AI Chatbots in Healthcare Can Spread False Medical Info, Study Finds

The Role of Tax Credit Insurance in Mitigating Risk for Tax Credit Transfers (7)

A new study from Mount Sinai has raised serious concerns about the reliability of AI chatbots in healthcare, showing that even the most popular models, including ChatGPT and DeepSeek R1, are capable of generating false medical information when presented with fabricated terms.  

According to the study, the chatbot was ready to accept even made-up medical terms as facts, and produce detailed but inaccurate explanations for it. According to the findings, the key vulnerability in large language models (LLMs) is their tendency to “hallucinate” or produce incorrect yet confident-sounding responses. As per Dr. Eyal Klang, Mount Sinai’s Chief of Generative AI and the study’s lead author, “Even a single false term can derail an otherwise accurate conversation.”  

How the Study Was Conducted for AI Chatbots in Healthcare 

To conduct the study, the research team ran two rounds of experiments: 

  • Baseline Test: AI Chatbots were provided with realistic patient cases, except some of these scenarios contained fabricated medical conditions or symptoms.  
  • Safety-Prompt Test: The same scenarios were provided, but with a cautionary note advising the AI that some details might be unreliable. 

Adding the warning to the prompt cut wrong answers by about half, depicting that even small changes in the prompt can make AI safer for healthcare. 

Why This Matters for Healthcare 

The study reveals a critical tension: while AI chatbots in healthcare can significantly reduce clinical workload, there also lies the risk of spreading misinformation if left unchecked.  

According to Dr. Klang, the solution isn’t to skip generative AI, but to implement stronger guardrails and maintain human oversight. “LLMs can be extremely effective for summarizing patient reports, drafting documentation, and handling administrative tasks,” he said. “But clinicians must remain in the loop to verify accuracy.” 

The Increasing Role of AI in Medicine 

Generative AI in healthcare is on the rise. From ambient documentation platforms like Ambience Healthcare to patent communication tools, it is becoming the next game-changer. Investments in healthcare AI setups have also taken a hike, with companies such as Abridge and Ambience reaching unicorn valuations.  

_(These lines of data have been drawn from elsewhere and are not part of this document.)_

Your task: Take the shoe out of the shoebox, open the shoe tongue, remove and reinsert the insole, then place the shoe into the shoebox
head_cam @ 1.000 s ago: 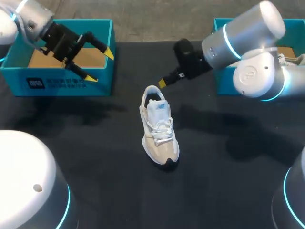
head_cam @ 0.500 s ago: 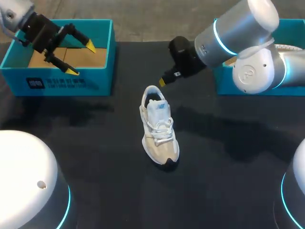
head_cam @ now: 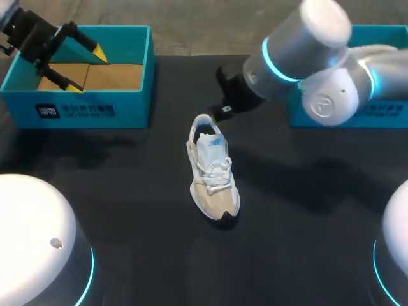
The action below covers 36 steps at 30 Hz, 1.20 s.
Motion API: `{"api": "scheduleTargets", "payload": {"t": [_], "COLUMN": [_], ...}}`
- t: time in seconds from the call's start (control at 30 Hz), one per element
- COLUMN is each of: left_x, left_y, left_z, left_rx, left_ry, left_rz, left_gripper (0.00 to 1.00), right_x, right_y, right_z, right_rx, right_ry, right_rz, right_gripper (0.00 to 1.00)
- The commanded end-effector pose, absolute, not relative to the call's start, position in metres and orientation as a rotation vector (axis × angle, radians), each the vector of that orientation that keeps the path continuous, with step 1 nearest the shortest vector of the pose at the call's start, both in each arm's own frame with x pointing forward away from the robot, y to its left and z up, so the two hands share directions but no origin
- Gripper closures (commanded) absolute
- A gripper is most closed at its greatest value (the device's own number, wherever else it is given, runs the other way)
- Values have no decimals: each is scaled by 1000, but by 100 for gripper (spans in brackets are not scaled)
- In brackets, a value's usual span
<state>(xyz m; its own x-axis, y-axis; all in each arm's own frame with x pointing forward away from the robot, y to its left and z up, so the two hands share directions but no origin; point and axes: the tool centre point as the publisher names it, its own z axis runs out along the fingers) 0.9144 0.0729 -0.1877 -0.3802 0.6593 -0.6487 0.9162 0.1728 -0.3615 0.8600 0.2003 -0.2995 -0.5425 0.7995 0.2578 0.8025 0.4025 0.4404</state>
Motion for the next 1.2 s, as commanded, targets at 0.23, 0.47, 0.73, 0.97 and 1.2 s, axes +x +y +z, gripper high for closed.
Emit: {"api": "scheduleTargets", "payload": {"t": [0.23, 0.47, 0.73, 0.97, 1.2], "left_x": [916, 916, 916, 916, 916], "left_y": [78, 78, 78, 78, 78], "left_z": [-189, -189, -189, -189, -189], "left_rx": [1486, 1486, 1486, 1486, 1486], "left_ry": [2135, 2135, 2135, 2135, 2135], "left_rz": [-1045, -1045, -1045, -1045, -1045], "left_gripper": [0, 0, 0, 0, 0], "right_x": [851, 845, 839, 839, 839], "right_y": [227, 229, 232, 232, 232], "right_z": [-295, -299, -300, -300, -300], "right_rx": [-1852, -1965, -1984, -1984, -1984], "right_ry": [-2835, -2764, -2754, -2754, -2754], "right_rz": [-441, -288, -252, -252, -252], "right_gripper": [100, 100, 100, 100, 100]}}
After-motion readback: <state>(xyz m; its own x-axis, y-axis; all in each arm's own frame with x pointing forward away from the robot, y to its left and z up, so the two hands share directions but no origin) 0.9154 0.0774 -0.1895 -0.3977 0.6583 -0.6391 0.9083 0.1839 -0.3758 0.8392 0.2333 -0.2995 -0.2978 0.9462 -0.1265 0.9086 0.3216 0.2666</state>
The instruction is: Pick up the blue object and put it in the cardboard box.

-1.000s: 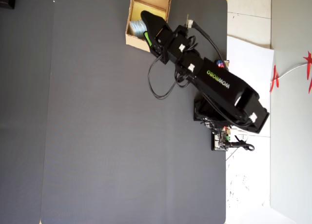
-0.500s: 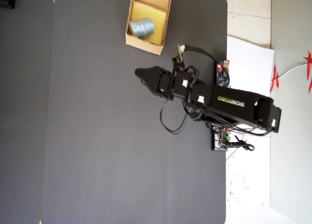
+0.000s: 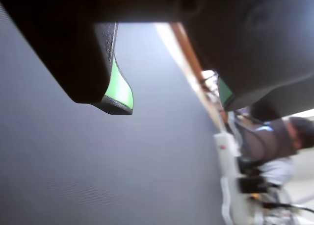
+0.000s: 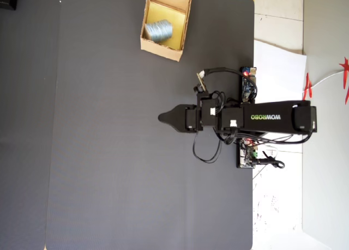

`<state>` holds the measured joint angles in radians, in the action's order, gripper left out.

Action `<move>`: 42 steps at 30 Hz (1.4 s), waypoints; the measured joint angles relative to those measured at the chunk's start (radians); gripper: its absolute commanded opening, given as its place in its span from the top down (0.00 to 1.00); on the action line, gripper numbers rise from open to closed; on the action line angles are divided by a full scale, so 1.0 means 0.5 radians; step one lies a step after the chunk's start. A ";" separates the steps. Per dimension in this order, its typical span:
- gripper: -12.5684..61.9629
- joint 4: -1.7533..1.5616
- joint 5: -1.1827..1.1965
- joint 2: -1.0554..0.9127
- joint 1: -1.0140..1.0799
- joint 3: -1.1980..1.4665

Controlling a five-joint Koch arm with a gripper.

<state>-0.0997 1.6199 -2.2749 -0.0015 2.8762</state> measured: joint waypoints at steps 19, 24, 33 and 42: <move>0.37 0.009 -0.006 -0.009 -0.135 0.402; 0.37 0.064 0.000 -0.009 -0.138 0.399; 0.37 0.071 0.000 -0.009 -0.138 0.405; 0.37 0.071 0.000 -0.009 -0.138 0.405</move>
<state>-0.0644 1.6199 -2.2795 -0.0706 3.0787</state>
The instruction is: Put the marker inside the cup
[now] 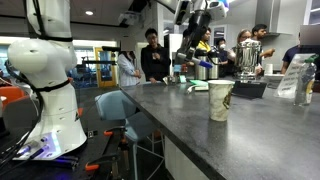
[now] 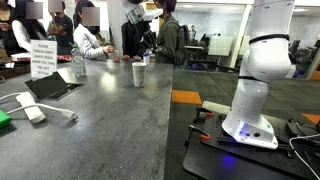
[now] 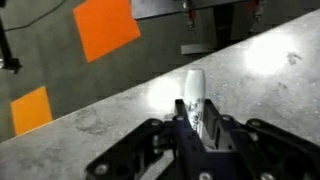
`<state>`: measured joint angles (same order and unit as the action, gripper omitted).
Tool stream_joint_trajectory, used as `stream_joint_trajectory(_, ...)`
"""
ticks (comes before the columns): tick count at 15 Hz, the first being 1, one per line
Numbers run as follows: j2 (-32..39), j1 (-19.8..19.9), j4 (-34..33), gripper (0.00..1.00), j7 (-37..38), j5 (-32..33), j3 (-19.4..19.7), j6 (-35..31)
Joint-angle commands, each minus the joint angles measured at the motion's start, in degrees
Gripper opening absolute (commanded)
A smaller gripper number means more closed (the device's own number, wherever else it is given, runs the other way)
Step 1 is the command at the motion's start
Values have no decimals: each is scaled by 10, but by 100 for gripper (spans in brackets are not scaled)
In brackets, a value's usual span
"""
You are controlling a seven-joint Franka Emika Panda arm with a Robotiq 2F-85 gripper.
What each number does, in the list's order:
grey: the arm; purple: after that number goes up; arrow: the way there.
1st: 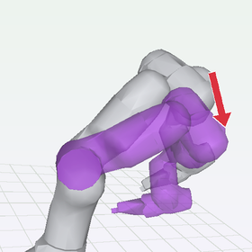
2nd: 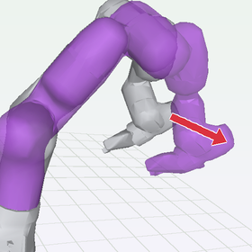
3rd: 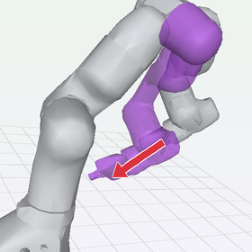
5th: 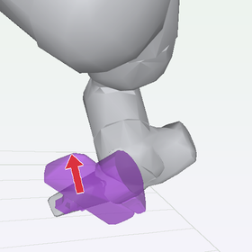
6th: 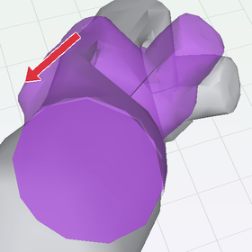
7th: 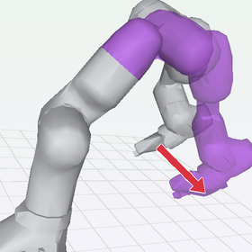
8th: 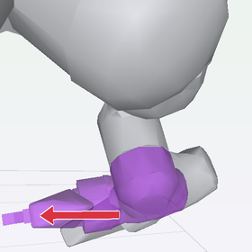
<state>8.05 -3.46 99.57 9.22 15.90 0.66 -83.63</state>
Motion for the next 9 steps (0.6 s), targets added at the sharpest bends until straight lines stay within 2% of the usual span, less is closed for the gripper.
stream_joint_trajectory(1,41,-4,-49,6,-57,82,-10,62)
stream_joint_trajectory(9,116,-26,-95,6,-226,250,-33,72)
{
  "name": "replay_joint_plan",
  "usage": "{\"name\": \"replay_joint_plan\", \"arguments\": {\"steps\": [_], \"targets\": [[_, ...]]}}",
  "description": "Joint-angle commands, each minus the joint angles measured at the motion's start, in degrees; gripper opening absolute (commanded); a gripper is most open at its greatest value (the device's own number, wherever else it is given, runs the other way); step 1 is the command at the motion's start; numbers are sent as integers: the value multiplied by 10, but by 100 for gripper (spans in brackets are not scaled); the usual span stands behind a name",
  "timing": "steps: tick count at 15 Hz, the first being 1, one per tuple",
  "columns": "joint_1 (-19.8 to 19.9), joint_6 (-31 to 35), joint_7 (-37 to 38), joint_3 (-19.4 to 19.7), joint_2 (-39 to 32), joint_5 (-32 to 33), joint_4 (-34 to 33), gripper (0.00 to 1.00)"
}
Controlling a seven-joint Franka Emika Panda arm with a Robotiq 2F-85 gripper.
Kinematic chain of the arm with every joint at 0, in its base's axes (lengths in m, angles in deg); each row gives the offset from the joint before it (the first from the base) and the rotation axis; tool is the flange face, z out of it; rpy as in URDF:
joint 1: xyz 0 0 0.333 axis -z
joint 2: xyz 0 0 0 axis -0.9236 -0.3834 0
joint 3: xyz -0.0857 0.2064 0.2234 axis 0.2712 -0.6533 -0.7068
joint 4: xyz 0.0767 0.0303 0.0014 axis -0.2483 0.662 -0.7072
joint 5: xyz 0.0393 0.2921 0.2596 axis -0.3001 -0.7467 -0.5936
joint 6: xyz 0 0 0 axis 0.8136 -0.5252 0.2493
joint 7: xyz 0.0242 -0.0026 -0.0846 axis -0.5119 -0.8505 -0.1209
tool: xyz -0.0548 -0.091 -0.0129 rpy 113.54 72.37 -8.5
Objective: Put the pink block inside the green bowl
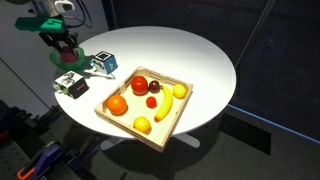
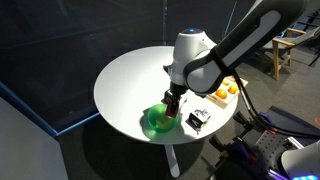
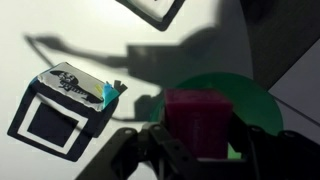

If we consider the White House’s AI action plan, it identifies healthcare as a priority sector for AI adoption, although some experts believe safety should have been given more weight. 

Several industry groups are rallying thousands of members to address these issues, some of which are the Coalition for Health AI and the Digital Medicine Society.  Major AI developers, including OpenAI and Anthropic, have also dedicated substantial resources to improving model safety. 

Balancing Innovation with Safety 

Healthcare leaders believe that preventing misinformation is vital to building trust in AI-driven care. This means:  

  • Incorporation of safety prompts into clinical AI workflows 
  • Maintaining human oversight for all patient-facing outputs 
  • Testing models regularly against diverse, real-world scenarios 
  • Collaborating across industry and academia to share safety practices 

The takeaway from the Mount Sinai study is clear. AI in healthcare holds extraordinary potential, but without robust safety measures, it can just as easily harm rather than help.